_ACTIVITY_
This exercise calls for a copy of every line in the listing below that carries the word "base".

_DATASET CONTENT_
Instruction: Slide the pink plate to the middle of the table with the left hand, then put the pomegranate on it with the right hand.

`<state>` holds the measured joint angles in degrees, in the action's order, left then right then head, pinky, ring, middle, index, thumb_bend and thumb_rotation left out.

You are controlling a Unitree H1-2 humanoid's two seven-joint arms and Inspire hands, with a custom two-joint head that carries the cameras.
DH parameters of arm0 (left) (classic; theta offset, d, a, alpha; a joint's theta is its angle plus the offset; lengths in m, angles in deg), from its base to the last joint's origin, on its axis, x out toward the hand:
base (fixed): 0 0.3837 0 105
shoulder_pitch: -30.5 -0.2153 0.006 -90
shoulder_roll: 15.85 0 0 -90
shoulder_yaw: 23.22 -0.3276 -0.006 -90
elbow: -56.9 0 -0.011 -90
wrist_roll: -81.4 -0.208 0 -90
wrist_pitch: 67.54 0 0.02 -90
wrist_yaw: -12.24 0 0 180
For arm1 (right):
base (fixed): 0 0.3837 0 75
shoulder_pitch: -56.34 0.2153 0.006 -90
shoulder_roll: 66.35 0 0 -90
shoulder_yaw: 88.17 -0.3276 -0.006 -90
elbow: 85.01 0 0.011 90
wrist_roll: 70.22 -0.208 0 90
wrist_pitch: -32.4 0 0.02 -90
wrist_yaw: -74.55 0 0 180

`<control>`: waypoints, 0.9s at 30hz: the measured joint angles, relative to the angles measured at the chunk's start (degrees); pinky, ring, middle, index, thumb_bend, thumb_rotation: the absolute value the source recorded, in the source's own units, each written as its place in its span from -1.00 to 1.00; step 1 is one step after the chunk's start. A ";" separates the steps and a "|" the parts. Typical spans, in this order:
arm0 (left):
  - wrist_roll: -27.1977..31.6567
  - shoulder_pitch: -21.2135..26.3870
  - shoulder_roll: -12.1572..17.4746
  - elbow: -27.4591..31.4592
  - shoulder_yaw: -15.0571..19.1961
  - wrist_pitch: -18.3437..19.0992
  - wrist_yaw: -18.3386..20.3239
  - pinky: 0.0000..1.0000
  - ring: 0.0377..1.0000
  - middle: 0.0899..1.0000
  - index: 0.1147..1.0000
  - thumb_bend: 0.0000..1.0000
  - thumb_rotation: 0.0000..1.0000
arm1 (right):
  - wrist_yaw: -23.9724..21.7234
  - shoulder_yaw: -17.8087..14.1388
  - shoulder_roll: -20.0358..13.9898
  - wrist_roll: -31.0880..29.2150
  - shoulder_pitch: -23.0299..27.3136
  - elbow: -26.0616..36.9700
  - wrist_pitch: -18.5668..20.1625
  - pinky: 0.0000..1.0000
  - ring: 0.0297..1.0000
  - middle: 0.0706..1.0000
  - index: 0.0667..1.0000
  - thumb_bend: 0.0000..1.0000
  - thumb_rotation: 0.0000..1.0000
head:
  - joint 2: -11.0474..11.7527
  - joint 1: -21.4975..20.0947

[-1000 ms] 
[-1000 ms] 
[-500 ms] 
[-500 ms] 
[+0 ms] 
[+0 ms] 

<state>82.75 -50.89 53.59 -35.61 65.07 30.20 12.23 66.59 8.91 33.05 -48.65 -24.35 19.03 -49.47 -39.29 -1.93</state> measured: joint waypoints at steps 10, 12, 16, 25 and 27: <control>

_OUTPUT OF THE EXERCISE_
DH parameters of arm0 (left) (classic; theta offset, d, a, alpha; a joint's theta is its angle plus the offset; lengths in m, angles in deg), from its base to the last joint's origin, on its axis, x out toward the hand:
base (fixed): 0 0.3837 0 105
base (fixed): 0 0.3837 0 75

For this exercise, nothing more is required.